IEEE Trans Biomed Eng. 1995 Nov;42(11):1062-8. doi: 10.1109/10.469372.
The self-organizing map, a neural network algorithm, was applied to the recognition of topographic patterns in clinical 22-channel EEG. Inputs to the map were extracted from short-time power spectra of all channels. Each location on a self-organized map entails a model for a cluster of similar input patterns; the best-matching model determines the location of a sample on the map. Thus, an instantaneous topographic EEG pattern corresponds to the location of the sample, and changes with time correspond to the trajectories of consecutive samples. EEG segments of "alpha," "alpha attenuation," "theta of drowsiness," "eye movements," "EMG artifact," and "electrode artifacts" were selected and labeled by visual inspection of the original records. The map locations of the labeled segments were different; the map thus distinguished between them. The locations of individual EEG's on the "alpha-area" of the map were also different. The clustering and easily understandable visualization of topographic EEG patterns are obtainable on a self-organized map in real time.
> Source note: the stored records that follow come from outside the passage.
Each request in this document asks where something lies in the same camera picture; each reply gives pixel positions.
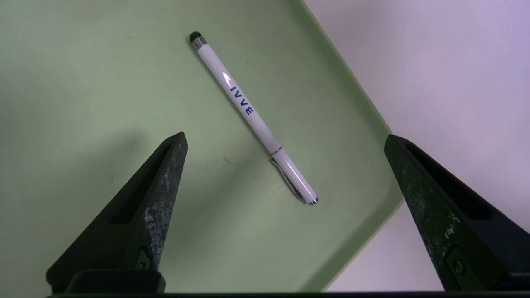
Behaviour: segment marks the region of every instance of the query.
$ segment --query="green tray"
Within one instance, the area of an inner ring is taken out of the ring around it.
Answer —
[[[318,205],[285,186],[192,31]],[[298,1],[1,1],[0,45],[1,296],[49,293],[46,269],[180,131],[167,292],[321,291],[402,201],[388,128]]]

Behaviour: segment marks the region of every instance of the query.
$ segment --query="pen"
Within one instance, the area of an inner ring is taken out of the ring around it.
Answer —
[[[307,183],[289,155],[287,155],[278,140],[272,135],[269,127],[263,122],[263,119],[261,119],[256,109],[252,106],[243,91],[241,91],[234,78],[228,73],[211,46],[199,32],[193,32],[190,35],[190,41],[197,49],[197,53],[208,69],[210,69],[219,84],[221,84],[226,94],[232,99],[234,105],[241,112],[250,127],[252,127],[261,143],[267,148],[267,151],[272,156],[273,163],[279,168],[285,180],[287,180],[287,185],[308,205],[315,205],[319,201],[315,191],[309,186],[309,183]]]

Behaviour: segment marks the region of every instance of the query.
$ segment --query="pen cap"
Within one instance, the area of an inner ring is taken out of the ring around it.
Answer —
[[[295,166],[289,155],[287,155],[287,152],[281,149],[274,154],[272,158],[278,163],[293,187],[300,193],[302,199],[309,205],[315,205],[319,201],[319,198],[316,196],[313,188],[307,183],[304,176],[302,176],[302,173],[300,173]]]

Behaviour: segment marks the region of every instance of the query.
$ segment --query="screw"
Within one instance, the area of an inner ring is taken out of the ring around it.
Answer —
[[[453,263],[455,271],[459,274],[464,274],[464,264],[460,260],[455,260]]]

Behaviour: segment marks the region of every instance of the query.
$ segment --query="pen clip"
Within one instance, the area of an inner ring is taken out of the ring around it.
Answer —
[[[286,184],[287,184],[287,187],[295,194],[296,197],[298,197],[300,200],[304,200],[304,198],[302,197],[302,195],[300,194],[300,192],[296,189],[296,187],[294,186],[294,184],[291,182],[291,180],[289,180],[289,178],[285,175],[284,171],[281,169],[280,165],[274,160],[274,159],[271,159],[270,160],[277,168],[278,170],[280,171],[282,177],[284,178]]]

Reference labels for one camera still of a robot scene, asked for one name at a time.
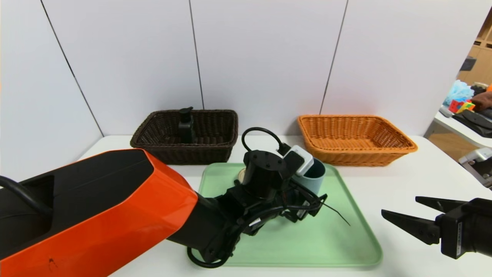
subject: colorful toy
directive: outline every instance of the colorful toy
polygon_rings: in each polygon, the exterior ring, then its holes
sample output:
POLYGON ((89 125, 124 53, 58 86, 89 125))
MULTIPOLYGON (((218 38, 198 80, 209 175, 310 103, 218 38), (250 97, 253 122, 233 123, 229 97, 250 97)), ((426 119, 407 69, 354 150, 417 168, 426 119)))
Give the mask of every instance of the colorful toy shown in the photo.
POLYGON ((463 101, 452 100, 449 105, 449 110, 453 113, 460 113, 466 109, 473 110, 474 107, 475 104, 473 104, 470 99, 463 101))
POLYGON ((466 109, 473 110, 474 107, 475 107, 475 104, 473 104, 471 102, 465 102, 465 103, 463 103, 463 105, 461 105, 460 109, 456 113, 460 113, 466 109))

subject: brown wicker basket
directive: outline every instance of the brown wicker basket
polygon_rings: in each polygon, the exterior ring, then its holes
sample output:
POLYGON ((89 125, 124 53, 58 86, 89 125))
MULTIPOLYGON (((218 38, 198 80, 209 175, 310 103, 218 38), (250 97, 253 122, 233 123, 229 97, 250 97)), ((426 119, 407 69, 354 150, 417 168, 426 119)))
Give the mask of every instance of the brown wicker basket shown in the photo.
POLYGON ((178 110, 151 113, 130 141, 169 165, 227 162, 238 139, 238 115, 233 110, 192 110, 197 142, 180 143, 178 110))
POLYGON ((373 115, 303 115, 306 149, 337 166, 386 166, 417 145, 388 120, 373 115))

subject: white desk
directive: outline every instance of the white desk
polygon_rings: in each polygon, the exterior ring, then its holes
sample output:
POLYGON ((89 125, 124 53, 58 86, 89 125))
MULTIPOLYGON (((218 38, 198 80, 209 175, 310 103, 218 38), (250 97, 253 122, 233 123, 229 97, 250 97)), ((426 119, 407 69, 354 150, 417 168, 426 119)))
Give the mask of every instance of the white desk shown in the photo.
MULTIPOLYGON (((492 192, 483 187, 441 150, 422 137, 411 137, 419 146, 387 167, 337 167, 359 208, 371 226, 381 247, 383 262, 373 268, 237 268, 203 269, 193 265, 185 247, 163 241, 145 252, 111 277, 458 277, 490 276, 492 258, 467 253, 459 260, 440 253, 439 245, 426 245, 381 217, 382 208, 418 217, 434 219, 439 212, 414 201, 415 196, 457 200, 475 197, 492 199, 492 192)), ((280 137, 284 142, 303 145, 301 137, 280 137)), ((83 158, 113 149, 129 148, 130 136, 102 138, 83 158)), ((248 136, 251 149, 274 151, 276 142, 269 136, 248 136)), ((240 139, 230 162, 240 163, 245 149, 240 139)), ((171 166, 198 190, 205 166, 171 166)))
POLYGON ((458 134, 460 137, 464 138, 465 140, 467 140, 468 142, 470 142, 471 144, 477 147, 492 148, 492 138, 484 138, 483 136, 477 134, 472 129, 463 125, 462 123, 455 120, 454 118, 445 117, 440 112, 437 112, 433 122, 430 124, 429 129, 424 135, 426 138, 428 138, 434 132, 435 124, 439 124, 442 127, 448 129, 449 131, 458 134))

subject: green tray
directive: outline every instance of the green tray
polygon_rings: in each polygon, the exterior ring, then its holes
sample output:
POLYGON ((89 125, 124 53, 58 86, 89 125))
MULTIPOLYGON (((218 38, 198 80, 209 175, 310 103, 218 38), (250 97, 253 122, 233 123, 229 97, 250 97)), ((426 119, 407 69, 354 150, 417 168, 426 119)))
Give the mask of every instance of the green tray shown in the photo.
MULTIPOLYGON (((199 193, 216 197, 233 186, 244 164, 216 163, 203 172, 199 193)), ((230 267, 361 267, 381 262, 383 251, 338 171, 326 165, 319 195, 337 209, 321 208, 316 217, 308 215, 292 223, 277 217, 265 224, 256 236, 241 235, 230 267)))

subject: black cable
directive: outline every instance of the black cable
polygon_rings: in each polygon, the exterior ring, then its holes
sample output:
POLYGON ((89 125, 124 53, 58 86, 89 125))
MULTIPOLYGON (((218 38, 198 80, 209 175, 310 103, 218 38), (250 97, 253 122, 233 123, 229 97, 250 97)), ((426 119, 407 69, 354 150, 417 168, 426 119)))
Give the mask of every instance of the black cable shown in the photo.
POLYGON ((251 149, 246 145, 245 137, 246 137, 246 134, 251 132, 251 131, 260 131, 260 132, 264 132, 264 133, 271 135, 278 142, 279 149, 282 148, 282 142, 277 137, 277 135, 274 134, 274 132, 272 132, 268 129, 262 128, 262 127, 251 127, 251 128, 246 129, 246 131, 244 131, 243 135, 241 136, 241 142, 243 143, 243 146, 246 148, 246 150, 248 152, 251 151, 251 149))
MULTIPOLYGON (((307 193, 309 193, 312 197, 314 197, 314 198, 318 198, 318 196, 317 196, 314 192, 312 192, 311 190, 309 190, 308 188, 306 188, 305 186, 303 186, 303 185, 302 185, 301 183, 299 183, 298 181, 296 181, 296 180, 294 180, 294 179, 291 179, 291 182, 292 182, 294 185, 299 186, 299 187, 302 187, 303 189, 305 189, 305 190, 307 191, 307 193)), ((344 221, 345 221, 345 222, 346 222, 349 226, 351 226, 351 225, 350 225, 350 223, 348 223, 348 221, 345 219, 345 217, 343 217, 343 215, 341 215, 341 213, 340 213, 339 211, 337 211, 336 209, 334 209, 334 208, 332 208, 332 207, 328 206, 327 204, 325 204, 325 202, 324 202, 324 201, 323 201, 321 204, 323 204, 323 205, 327 206, 328 208, 330 208, 330 209, 331 209, 331 210, 333 210, 334 212, 338 213, 338 215, 339 215, 339 216, 340 216, 340 217, 341 217, 341 218, 342 218, 342 219, 343 219, 343 220, 344 220, 344 221)))
POLYGON ((45 205, 40 200, 36 199, 36 196, 34 196, 28 189, 26 189, 24 186, 17 183, 16 181, 4 176, 0 176, 0 186, 11 191, 29 207, 38 212, 41 216, 50 218, 53 215, 53 210, 50 207, 45 205))
POLYGON ((194 263, 196 264, 197 266, 200 266, 200 267, 203 267, 203 268, 218 268, 222 265, 225 264, 225 262, 227 262, 227 260, 229 259, 229 257, 231 256, 232 254, 232 249, 234 249, 234 246, 236 244, 236 242, 238 241, 238 238, 239 236, 243 233, 243 231, 249 227, 249 225, 251 224, 251 222, 255 221, 256 219, 258 218, 261 218, 263 216, 266 216, 268 217, 269 215, 272 215, 274 213, 277 213, 277 212, 281 212, 283 210, 286 210, 286 209, 299 209, 299 210, 315 210, 315 209, 319 209, 321 205, 317 205, 317 206, 295 206, 295 205, 287 205, 285 207, 283 206, 279 206, 279 207, 273 207, 273 208, 270 208, 270 209, 266 209, 266 210, 263 210, 261 212, 258 212, 257 214, 251 216, 248 220, 246 220, 243 224, 241 224, 239 226, 239 228, 234 232, 234 234, 231 236, 232 239, 229 240, 230 244, 231 245, 228 245, 226 248, 229 249, 229 251, 227 251, 227 253, 225 254, 225 258, 216 262, 216 263, 206 263, 206 262, 202 262, 200 260, 198 260, 194 255, 193 253, 191 252, 191 248, 190 247, 187 247, 186 248, 186 253, 188 255, 188 258, 194 263))
POLYGON ((350 223, 348 223, 348 221, 347 221, 347 220, 346 220, 346 219, 345 219, 345 218, 344 218, 344 217, 343 217, 343 216, 342 216, 342 215, 341 215, 341 214, 340 214, 340 213, 339 213, 336 209, 334 209, 334 208, 332 208, 332 207, 328 206, 328 205, 327 205, 327 204, 325 204, 324 202, 322 202, 322 204, 323 204, 323 205, 325 205, 325 206, 327 206, 328 208, 332 209, 332 210, 333 210, 333 211, 335 211, 336 213, 338 213, 338 215, 339 215, 339 216, 340 216, 340 217, 341 217, 341 218, 342 218, 345 222, 347 222, 347 224, 348 224, 349 226, 351 226, 351 225, 350 225, 350 223))
自组织映射是一种神经网络算法,应用于临床22通道脑电图地形图模式的识别。映射的输入是从所有通道的短时功率谱中提取的。自组织映射上的每个位置都对应一个类似输入模式聚类的模型;最佳匹配模型确定样本在映射上的位置。因此,瞬时脑电图地形图模式对应于样本的位置,随时间的变化对应于连续样本的轨迹。通过对原始记录的目视检查,选择并标记了“阿尔法波”“阿尔法波衰减”“困倦时的θ波”“眼球运动”“肌电伪迹”和“电极伪迹”的脑电图片段。标记片段在映射上的位置不同;因此,映射能够区分它们。个体脑电图在映射“阿尔法区域”上的位置也不同。在自组织映射上可实时获得脑电图地形图模式的聚类和易于理解的可视化结果。